Re: Slow standby snapshot

From: Michail Nikolaev <michail(dot)nikolaev(at)gmail(dot)com>
To: Andrey Borodin <x4mmm(at)yandex-team(dot)ru>
Cc: Andres Freund <andres(at)anarazel(dot)de>, Kirill Reshke <reshkekirill(at)gmail(dot)com>, PostgreSQL Hackers <pgsql-hackers(at)postgresql(dot)org>, Alexander Korotkov <a(dot)korotkov(at)postgrespro(dot)ru>
Subject: Re: Slow standby snapshot
Date: 2021-11-14 12:09:43
Message-ID: CANtu0ohzBFTYwdLtcanWo4+794WWUi7LY2rnbHyorJdE8_ZnGg@mail.gmail.com
Views: Raw Message | Whole Thread | Download mbox | Resend email
Thread:
Lists: pgsql-hackers

Hello, everyone.

I made a performance test to make sure the patch solves real issues
without performance regression.
Tests are made on 3 VM - one for primary, another - standby, latest
one - pgbench.
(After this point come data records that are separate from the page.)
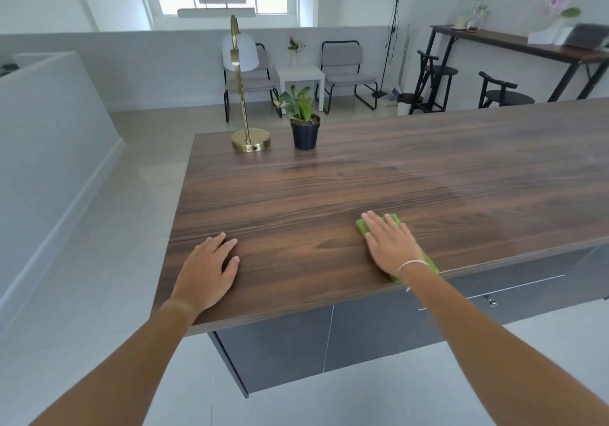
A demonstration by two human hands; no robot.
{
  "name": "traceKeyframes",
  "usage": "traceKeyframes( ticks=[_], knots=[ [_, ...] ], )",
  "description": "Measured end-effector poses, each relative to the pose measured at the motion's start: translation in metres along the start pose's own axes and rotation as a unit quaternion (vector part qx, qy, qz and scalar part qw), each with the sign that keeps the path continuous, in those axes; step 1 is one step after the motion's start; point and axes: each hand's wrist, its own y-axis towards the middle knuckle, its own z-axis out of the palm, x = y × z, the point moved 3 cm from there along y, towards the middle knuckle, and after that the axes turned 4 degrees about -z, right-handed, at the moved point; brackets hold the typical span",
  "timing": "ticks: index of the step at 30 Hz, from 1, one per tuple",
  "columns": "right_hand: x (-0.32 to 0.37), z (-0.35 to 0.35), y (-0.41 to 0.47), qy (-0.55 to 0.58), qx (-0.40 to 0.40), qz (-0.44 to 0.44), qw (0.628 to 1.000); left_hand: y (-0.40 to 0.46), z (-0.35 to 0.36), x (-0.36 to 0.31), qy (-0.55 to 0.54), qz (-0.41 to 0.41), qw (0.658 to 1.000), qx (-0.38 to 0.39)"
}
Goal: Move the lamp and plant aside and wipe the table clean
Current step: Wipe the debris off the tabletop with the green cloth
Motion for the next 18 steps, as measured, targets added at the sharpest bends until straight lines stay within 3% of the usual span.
traceKeyframes(
  ticks=[4,10,15,18],
  knots=[
    [-0.051,-0.011,0.005,-0.005,-0.006,0.072,0.997,0.007,0.001,0.004,0.004,0.017,1.0,0.001],
    [-0.067,-0.012,0.016,-0.006,0.0,0.081,0.997,0.031,0.0,0.0,-0.008,0.027,1.0,0.005],
    [-0.067,-0.025,0.041,0.112,-0.041,0.087,0.989,0.074,-0.008,-0.013,-0.022,0.025,0.999,-0.011],
    [-0.051,-0.045,0.085,0.166,-0.075,0.045,0.982,0.104,-0.015,-0.025,-0.037,0.014,0.999,-0.018]
  ],
)
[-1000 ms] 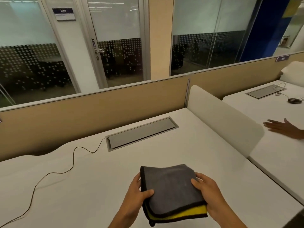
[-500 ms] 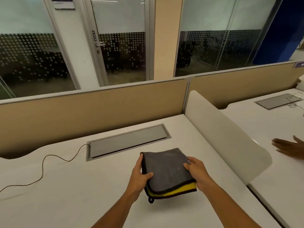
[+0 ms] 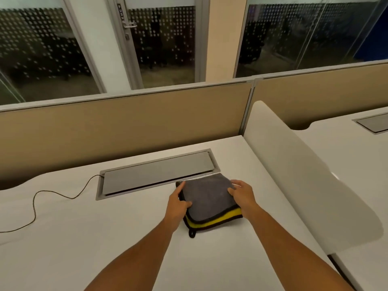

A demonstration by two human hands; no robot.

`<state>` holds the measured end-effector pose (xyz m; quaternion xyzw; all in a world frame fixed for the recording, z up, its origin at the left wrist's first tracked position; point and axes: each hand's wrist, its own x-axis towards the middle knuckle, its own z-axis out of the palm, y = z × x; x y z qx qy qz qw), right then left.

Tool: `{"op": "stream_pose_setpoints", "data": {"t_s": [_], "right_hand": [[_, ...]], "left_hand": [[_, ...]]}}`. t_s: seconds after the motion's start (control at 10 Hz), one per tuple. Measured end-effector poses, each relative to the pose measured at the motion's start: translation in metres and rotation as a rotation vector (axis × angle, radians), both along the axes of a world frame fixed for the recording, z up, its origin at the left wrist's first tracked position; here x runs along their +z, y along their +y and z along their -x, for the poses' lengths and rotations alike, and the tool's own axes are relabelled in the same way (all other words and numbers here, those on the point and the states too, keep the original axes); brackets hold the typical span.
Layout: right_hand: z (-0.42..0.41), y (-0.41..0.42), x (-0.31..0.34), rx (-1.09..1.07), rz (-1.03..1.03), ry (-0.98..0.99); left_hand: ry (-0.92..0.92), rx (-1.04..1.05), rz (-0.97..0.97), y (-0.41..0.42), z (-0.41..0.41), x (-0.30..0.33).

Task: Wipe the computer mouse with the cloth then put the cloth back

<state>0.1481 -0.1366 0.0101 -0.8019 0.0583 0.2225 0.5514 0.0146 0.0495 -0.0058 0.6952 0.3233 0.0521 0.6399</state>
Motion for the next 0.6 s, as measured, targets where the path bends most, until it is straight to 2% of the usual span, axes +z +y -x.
{"op": "stream_pose_setpoints", "data": {"t_s": [0.1, 0.4, 0.6], "right_hand": [[0.004, -0.006, -0.026, -0.020, 0.089, 0.041], [0.010, -0.003, -0.022, -0.035, 0.181, 0.013], [0.029, 0.005, 0.001, 0.052, 0.215, -0.110]], "left_hand": [[0.116, -0.055, -0.074, 0.006, -0.003, -0.020], [0.294, -0.328, -0.406, 0.012, -0.005, -0.016], [0.398, -0.306, -0.544, 0.027, 0.026, 0.008]]}}
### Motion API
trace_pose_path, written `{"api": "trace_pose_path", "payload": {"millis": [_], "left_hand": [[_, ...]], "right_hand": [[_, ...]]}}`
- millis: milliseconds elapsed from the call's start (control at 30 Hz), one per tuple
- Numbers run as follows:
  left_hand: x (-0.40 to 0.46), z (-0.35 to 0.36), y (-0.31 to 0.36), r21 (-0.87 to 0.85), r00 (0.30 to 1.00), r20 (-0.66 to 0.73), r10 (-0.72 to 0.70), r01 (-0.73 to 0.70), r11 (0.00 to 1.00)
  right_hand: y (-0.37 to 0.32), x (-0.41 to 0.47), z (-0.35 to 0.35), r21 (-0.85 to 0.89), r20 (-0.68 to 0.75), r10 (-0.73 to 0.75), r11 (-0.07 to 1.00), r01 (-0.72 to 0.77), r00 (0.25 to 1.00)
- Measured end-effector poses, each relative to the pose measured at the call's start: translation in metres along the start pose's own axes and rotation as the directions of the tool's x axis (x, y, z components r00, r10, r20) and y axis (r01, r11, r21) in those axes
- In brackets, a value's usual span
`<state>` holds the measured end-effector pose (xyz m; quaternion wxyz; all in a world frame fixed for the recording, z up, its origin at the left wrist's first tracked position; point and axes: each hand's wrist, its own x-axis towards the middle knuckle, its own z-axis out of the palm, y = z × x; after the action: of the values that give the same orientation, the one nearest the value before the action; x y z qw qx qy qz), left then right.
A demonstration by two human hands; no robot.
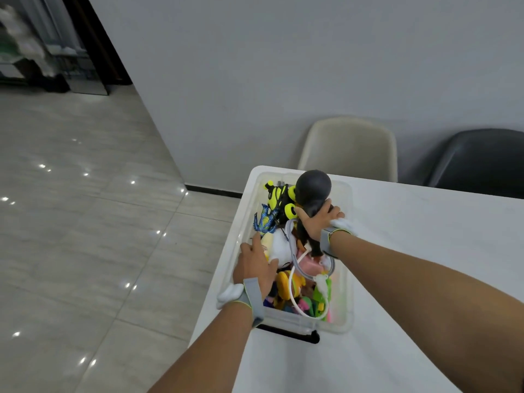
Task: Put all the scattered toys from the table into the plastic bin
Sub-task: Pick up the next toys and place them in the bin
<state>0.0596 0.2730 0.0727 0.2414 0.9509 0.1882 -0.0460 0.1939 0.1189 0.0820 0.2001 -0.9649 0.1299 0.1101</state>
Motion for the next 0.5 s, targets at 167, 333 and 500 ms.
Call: {"api": "trace_pose_path", "payload": {"millis": [167, 333, 500], "left_hand": [[-0.003, -0.006, 0.012, 0.047, 0.998, -0.065, 0.023, -0.020, 0.999], [0.008, -0.019, 0.045, -0.029, 0.981, -0.154, 0.121, -0.127, 0.992], [0.018, -0.016, 0.111, -0.153, 0.939, -0.244, 0.241, -0.283, 0.947]], "right_hand": [[-0.005, -0.004, -0.006, 0.271, -0.047, 0.059, 0.962, -0.044, 0.997], [0.013, -0.009, -0.031, 0.244, -0.150, -0.009, 0.969, 0.046, 0.989], [0.049, -0.013, -0.077, 0.463, -0.212, -0.046, 0.875, 0.141, 0.976]]}}
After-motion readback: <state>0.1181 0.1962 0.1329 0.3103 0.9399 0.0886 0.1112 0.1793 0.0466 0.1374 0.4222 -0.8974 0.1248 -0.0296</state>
It is Azure Standard_D16ads_v5 - 16 VCPU, 64GIB RAM,
Fast SSD.
5000 used as a number of connections (it is the max number of
connections for AWS - LEAST({DBInstanceClassMemory/9531392}, 5000)).

Setup:
primary:
max_connections=5000
listen_addresses='*'
fsync=off
standby:
primary_conninfo = 'user=postgres host=10.0.0.4 port=5432
sslmode=prefer sslcompression=0 gssencmode=prefer krbsrvname=postgres
target_session_attrs=any'
hot_standby_feedback = on
max_connections=5000
listen_addresses='*'
fsync=off

The test was run the following way:

# restart both standby and primary
# init fresh DB
./pgbench -h 10.0.0.4 -i -s 10 -U postgres -d postgres

# warm up primary for 10 seconds
./pgbench -h 10.0.0.4 -b simple-update -j 8 -c 16 -P 1 -T 10 -U
postgres postgres

# warm up standby for 10 seconds
./pgbench -h 10.0.0.5 -b select-only -j 8 -c 16 -n -P 1 -T 10 -U
postgres postgres

# then, run at the same(!) time (in parallel):

# simple-update on primary
./pgbench -h 10.0.0.4 -b simple-update -j 8 -c 16 -P 1 -T 180 -U
postgres postgres

# simple-select on standby
./pgbench -h 10.0.0.5 -b select-only -j 8 -c 16 -n -P 1 -T 180 -U
postgres postgres

# then, after 60 seconds after test start - start a long transaction
on the master
./psql -h 10.0.0.4 -c "BEGIN; select txid_current();SELECT
pg_sleep(5);COMMIT;" -U postgres postgres

I made 3 runs for both the patched and vanilla versions (current
master branch). One run of the patched version was retried because of
a significant difference in TPS (it is vCPU on VM with neighborhoods,
so, probably some isolation issue).
The result on the primary is about 23k-25k TPS for both versions.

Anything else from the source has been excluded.